◆ **RAW DATA**:
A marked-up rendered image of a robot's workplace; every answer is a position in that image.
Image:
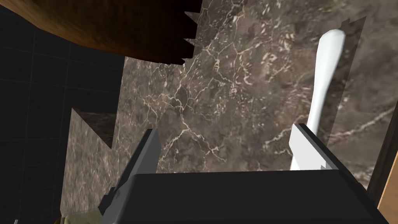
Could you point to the white plastic utensil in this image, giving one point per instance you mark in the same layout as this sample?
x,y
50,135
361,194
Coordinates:
x,y
326,65

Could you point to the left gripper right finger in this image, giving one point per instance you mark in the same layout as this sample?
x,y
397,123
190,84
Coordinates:
x,y
306,154

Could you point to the brown wooden bowl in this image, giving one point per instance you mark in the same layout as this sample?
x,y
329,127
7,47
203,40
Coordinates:
x,y
118,28

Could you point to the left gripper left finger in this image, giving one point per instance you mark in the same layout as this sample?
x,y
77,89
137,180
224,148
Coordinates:
x,y
146,155

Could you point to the brown wooden cupboard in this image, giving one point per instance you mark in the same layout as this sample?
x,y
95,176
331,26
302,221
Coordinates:
x,y
388,174

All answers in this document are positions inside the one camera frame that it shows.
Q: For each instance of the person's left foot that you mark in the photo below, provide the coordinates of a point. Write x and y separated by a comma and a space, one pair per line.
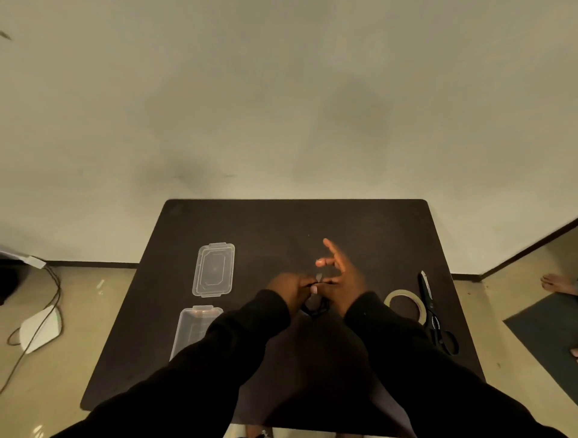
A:
257, 432

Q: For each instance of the person's left forearm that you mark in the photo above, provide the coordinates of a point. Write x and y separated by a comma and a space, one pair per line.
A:
203, 370

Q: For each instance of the person's foot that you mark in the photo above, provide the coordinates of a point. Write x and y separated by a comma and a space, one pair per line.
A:
557, 284
257, 432
574, 354

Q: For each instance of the clear tape roll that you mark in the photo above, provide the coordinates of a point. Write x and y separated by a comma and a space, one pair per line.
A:
406, 293

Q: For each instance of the dark door frame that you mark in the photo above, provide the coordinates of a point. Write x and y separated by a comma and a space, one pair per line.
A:
528, 248

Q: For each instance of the white floor mat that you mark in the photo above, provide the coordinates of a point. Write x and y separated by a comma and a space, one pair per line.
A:
235, 432

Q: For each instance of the person's left hand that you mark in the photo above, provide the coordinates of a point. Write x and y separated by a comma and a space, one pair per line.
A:
291, 286

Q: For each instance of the person's right hand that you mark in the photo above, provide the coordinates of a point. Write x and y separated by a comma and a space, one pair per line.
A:
350, 284

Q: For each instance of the clear plastic container lid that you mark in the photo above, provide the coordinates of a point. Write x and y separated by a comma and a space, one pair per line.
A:
213, 270

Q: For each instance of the person's right forearm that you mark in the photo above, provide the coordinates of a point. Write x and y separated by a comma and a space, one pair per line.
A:
420, 374

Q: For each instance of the white power adapter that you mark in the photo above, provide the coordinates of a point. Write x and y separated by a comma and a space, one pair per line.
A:
36, 262

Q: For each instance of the white flat floor device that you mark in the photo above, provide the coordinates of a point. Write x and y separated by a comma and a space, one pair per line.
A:
40, 329

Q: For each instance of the dark grey floor mat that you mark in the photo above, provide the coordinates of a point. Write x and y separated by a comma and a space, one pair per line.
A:
546, 343

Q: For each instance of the black scissors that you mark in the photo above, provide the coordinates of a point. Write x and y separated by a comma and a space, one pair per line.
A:
426, 293

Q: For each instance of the black bag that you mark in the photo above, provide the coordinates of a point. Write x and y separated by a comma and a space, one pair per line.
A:
9, 280

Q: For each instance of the clear plastic container box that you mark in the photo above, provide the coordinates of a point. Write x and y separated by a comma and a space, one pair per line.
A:
192, 329

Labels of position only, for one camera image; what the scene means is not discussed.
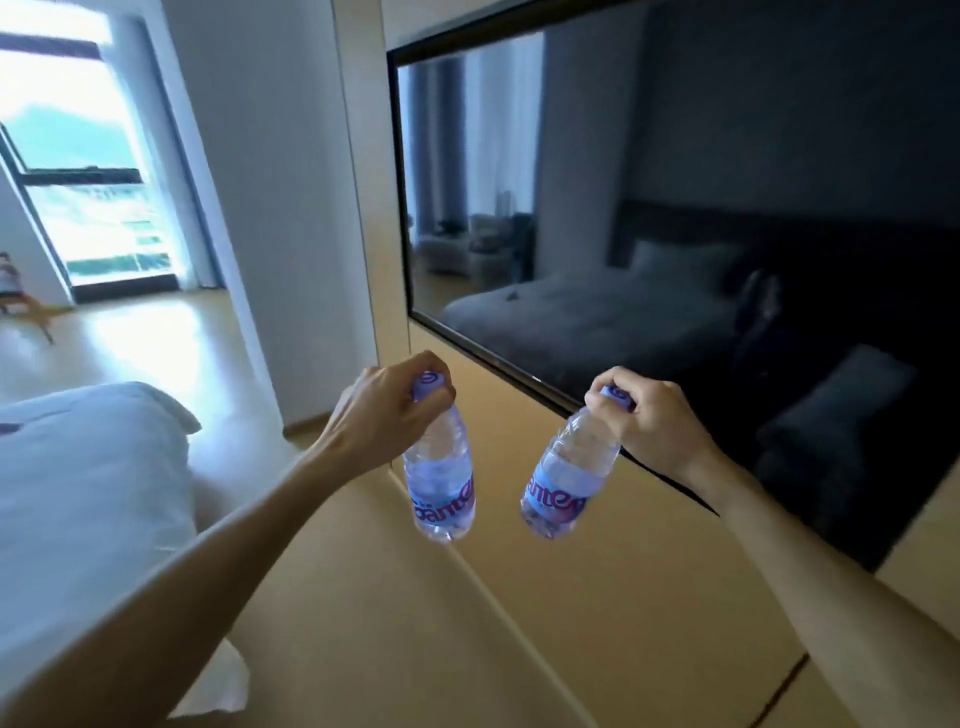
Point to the person's right hand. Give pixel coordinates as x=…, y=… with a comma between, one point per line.
x=660, y=427

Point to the person's left hand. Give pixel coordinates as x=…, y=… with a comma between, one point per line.
x=375, y=416

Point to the clear water bottle purple cap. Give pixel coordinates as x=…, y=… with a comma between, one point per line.
x=442, y=487
x=559, y=487

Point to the person's right forearm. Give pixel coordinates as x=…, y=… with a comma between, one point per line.
x=840, y=592

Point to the person's left forearm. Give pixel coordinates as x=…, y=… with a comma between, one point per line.
x=172, y=585

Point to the white sheer curtain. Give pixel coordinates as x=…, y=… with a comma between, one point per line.
x=172, y=187

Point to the wooden armchair dark seat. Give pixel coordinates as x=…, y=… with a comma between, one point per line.
x=19, y=296

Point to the large glass window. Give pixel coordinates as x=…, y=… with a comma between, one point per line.
x=75, y=150

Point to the wooden wall panel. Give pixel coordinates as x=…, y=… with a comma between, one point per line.
x=615, y=637

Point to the black wall television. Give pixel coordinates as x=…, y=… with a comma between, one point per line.
x=675, y=187

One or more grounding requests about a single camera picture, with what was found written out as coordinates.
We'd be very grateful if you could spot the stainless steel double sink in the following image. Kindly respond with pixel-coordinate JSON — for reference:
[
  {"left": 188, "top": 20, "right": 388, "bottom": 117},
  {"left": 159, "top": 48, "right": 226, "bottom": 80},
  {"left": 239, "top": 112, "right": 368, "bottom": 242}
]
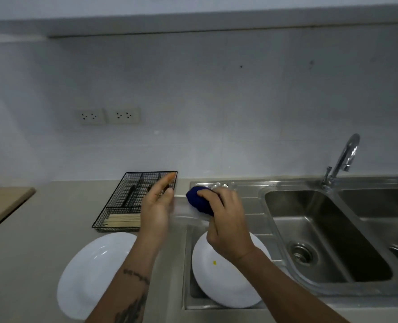
[{"left": 184, "top": 176, "right": 398, "bottom": 312}]

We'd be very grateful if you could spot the black knife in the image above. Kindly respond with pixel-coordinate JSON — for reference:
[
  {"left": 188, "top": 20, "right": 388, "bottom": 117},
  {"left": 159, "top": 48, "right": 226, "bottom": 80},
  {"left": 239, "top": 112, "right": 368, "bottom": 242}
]
[{"left": 124, "top": 184, "right": 137, "bottom": 207}]

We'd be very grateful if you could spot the black wire cutlery tray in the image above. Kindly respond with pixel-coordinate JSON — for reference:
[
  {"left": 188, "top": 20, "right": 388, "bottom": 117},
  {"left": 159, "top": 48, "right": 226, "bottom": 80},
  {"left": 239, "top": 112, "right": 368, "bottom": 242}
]
[{"left": 92, "top": 170, "right": 178, "bottom": 232}]

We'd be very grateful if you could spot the chrome faucet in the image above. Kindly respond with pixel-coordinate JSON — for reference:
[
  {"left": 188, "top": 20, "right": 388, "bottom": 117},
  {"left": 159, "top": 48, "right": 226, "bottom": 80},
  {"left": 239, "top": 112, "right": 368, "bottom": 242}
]
[{"left": 321, "top": 133, "right": 361, "bottom": 189}]

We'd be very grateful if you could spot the person's left hand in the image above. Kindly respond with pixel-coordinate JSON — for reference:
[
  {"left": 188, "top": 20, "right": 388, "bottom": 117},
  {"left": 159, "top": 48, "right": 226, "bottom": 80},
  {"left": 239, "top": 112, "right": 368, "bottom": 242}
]
[{"left": 139, "top": 173, "right": 178, "bottom": 248}]

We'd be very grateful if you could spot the person's right forearm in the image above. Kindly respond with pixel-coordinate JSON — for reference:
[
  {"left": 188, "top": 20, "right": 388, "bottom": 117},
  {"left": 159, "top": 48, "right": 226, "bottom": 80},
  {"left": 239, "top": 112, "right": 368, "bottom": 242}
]
[{"left": 234, "top": 249, "right": 349, "bottom": 323}]

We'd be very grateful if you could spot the dark blue cloth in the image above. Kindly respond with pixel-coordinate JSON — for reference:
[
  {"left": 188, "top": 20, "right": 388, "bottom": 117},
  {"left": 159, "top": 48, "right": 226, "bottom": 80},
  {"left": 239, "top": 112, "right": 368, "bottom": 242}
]
[{"left": 185, "top": 186, "right": 224, "bottom": 218}]

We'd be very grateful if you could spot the person's right hand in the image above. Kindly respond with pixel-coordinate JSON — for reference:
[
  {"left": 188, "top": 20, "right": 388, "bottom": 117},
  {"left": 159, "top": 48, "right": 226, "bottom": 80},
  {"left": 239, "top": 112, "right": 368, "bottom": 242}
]
[{"left": 196, "top": 186, "right": 257, "bottom": 265}]

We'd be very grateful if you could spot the white wall cabinet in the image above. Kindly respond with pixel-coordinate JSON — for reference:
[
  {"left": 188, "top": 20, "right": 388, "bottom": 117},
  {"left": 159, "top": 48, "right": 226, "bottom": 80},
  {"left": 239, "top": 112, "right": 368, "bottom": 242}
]
[{"left": 0, "top": 0, "right": 398, "bottom": 39}]

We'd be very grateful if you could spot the person's left forearm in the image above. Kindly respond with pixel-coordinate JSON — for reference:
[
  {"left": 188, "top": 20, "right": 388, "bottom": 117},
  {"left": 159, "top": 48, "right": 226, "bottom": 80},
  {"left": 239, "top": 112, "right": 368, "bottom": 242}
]
[{"left": 84, "top": 233, "right": 161, "bottom": 323}]

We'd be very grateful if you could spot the white plate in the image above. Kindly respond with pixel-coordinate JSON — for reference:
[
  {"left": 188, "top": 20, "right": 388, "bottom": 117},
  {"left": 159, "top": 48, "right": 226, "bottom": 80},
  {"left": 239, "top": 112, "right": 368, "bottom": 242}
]
[
  {"left": 57, "top": 231, "right": 138, "bottom": 321},
  {"left": 191, "top": 230, "right": 273, "bottom": 308},
  {"left": 170, "top": 195, "right": 215, "bottom": 229}
]

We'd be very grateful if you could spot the pile of steel cutlery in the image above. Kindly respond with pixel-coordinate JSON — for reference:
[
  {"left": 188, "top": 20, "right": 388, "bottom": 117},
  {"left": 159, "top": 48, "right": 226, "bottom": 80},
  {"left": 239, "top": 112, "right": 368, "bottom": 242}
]
[{"left": 212, "top": 181, "right": 237, "bottom": 192}]

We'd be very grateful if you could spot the bundle of wooden chopsticks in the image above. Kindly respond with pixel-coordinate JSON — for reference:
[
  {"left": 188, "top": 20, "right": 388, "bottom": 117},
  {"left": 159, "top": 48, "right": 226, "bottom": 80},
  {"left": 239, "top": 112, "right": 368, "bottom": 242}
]
[{"left": 104, "top": 213, "right": 142, "bottom": 229}]

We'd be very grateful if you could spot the wooden side table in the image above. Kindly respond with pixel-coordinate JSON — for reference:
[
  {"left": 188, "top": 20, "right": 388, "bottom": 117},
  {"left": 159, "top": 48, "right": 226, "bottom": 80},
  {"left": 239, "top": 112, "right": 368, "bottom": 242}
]
[{"left": 0, "top": 187, "right": 37, "bottom": 238}]

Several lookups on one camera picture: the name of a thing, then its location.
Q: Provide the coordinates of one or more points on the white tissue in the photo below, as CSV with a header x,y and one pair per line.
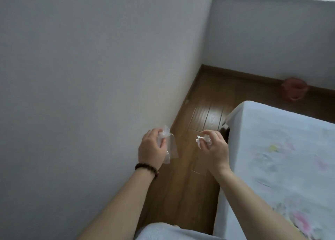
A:
x,y
201,140

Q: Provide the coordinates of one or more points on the person's left hand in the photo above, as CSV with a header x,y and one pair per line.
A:
x,y
150,150

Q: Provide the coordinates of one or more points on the red waste bin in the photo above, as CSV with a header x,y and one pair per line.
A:
x,y
294,89

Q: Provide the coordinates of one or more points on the bed with white floral sheet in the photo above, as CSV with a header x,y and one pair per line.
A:
x,y
282,156

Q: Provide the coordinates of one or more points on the person's left forearm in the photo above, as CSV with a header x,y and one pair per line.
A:
x,y
117,211

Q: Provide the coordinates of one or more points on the person's right hand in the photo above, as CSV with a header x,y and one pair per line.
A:
x,y
218,156

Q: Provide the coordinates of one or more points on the person's grey shirt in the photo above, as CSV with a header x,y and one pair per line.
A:
x,y
170,233

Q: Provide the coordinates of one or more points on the person's right forearm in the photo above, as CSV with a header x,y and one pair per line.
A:
x,y
259,211

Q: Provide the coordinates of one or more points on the clear plastic bag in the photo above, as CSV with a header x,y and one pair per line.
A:
x,y
172,148

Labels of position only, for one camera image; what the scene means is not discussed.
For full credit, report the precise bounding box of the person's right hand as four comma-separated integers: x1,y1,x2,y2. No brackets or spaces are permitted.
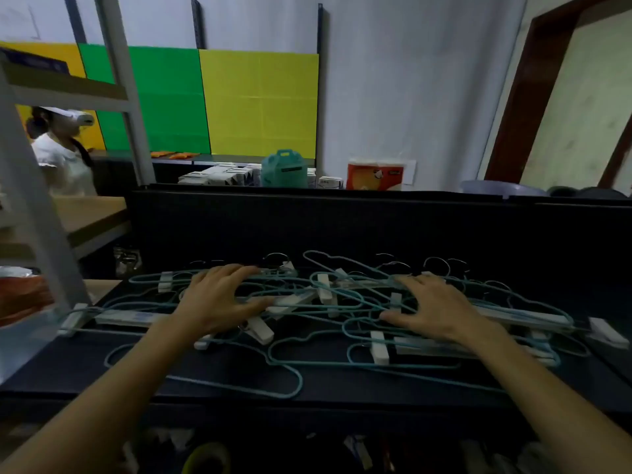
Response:
379,274,494,347

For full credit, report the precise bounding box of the person's left hand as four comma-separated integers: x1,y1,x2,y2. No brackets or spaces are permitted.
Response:
170,263,277,341

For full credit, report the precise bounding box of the pile of mixed hangers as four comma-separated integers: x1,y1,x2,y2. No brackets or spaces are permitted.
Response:
57,250,631,400

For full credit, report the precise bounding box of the person's left forearm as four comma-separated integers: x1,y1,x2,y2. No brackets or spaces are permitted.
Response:
0,310,213,474

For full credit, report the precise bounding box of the person's right forearm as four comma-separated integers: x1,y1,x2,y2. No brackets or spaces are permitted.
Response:
463,323,632,474

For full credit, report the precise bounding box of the black table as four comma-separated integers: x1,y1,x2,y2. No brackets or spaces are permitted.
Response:
0,278,632,430

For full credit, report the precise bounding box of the row of white small boxes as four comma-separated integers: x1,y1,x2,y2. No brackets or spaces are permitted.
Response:
176,162,345,189

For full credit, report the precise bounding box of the black back panel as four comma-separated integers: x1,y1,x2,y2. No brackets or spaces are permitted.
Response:
126,184,632,302

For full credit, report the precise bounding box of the lavender plastic basin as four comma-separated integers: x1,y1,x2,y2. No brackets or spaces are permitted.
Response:
456,180,549,198

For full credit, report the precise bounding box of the red tissue pack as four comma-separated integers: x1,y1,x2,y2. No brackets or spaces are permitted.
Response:
345,159,406,192

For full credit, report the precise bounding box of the yellow tape roll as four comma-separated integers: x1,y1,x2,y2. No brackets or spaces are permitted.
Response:
182,441,232,474

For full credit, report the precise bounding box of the grey round container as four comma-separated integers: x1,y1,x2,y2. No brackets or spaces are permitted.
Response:
546,185,629,200

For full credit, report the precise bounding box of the orange plastic bag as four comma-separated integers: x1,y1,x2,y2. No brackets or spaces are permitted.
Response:
0,273,55,327

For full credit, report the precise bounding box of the white metal shelf rack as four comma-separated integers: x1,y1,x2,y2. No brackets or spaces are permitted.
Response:
0,0,157,386

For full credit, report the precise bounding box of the dark blue box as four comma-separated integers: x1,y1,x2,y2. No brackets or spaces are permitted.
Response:
0,46,70,74

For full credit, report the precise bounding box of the grey wall shelf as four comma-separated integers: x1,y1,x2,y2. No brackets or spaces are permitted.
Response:
91,150,317,169

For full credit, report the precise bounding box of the yellow wall panel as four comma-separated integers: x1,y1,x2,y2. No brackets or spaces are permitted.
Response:
199,49,320,159

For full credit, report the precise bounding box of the orange wall panel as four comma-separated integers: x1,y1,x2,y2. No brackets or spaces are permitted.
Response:
0,40,107,151

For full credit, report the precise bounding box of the green wall panel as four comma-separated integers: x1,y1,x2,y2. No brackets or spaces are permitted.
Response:
78,43,212,155

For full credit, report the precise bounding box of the brown door frame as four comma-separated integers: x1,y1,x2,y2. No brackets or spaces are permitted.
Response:
483,0,632,189

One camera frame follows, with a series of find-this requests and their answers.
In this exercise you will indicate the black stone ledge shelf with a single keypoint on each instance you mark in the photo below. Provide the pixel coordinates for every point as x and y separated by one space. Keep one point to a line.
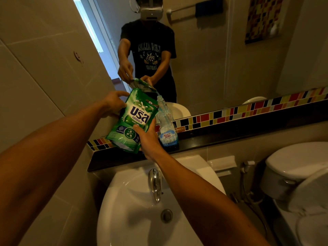
230 129

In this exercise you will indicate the colourful mosaic tile strip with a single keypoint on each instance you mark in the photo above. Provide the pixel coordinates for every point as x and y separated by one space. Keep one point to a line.
230 113

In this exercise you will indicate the green detergent refill pouch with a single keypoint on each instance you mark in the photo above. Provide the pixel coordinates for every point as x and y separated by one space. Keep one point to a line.
135 115

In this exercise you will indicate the person's right hand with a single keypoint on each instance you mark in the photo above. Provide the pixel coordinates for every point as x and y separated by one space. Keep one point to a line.
151 143

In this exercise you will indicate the person's left forearm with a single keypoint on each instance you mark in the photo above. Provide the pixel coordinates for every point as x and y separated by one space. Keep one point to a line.
51 163

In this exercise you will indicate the white ceramic sink basin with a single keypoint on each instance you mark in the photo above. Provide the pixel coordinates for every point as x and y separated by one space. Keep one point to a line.
128 215

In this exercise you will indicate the person's right forearm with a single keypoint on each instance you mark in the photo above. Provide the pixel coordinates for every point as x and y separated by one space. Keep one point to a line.
205 210

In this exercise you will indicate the chrome flush lever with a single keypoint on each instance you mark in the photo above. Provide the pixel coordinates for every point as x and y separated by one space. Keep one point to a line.
289 181

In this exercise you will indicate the chrome faucet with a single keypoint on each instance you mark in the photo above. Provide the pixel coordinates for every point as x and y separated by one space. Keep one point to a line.
155 183

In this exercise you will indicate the white toilet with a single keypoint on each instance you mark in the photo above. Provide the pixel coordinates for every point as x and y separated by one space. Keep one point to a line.
294 161

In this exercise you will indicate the large wall mirror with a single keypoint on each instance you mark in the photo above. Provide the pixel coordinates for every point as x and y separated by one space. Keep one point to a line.
217 61

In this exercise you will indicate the person's left hand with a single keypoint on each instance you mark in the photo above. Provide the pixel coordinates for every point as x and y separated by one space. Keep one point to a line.
112 105

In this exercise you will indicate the chrome sink drain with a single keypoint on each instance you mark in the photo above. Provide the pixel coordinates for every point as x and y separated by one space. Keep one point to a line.
166 216

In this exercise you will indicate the clear spray bottle blue label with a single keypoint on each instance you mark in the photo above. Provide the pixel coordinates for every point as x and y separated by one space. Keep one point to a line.
167 138

◆ **TASK BRIEF**: Give the number of lines in the records that contain the string "grey", and write nothing besides that number.

◆ **ANSWER TO THE PROBLEM**: 4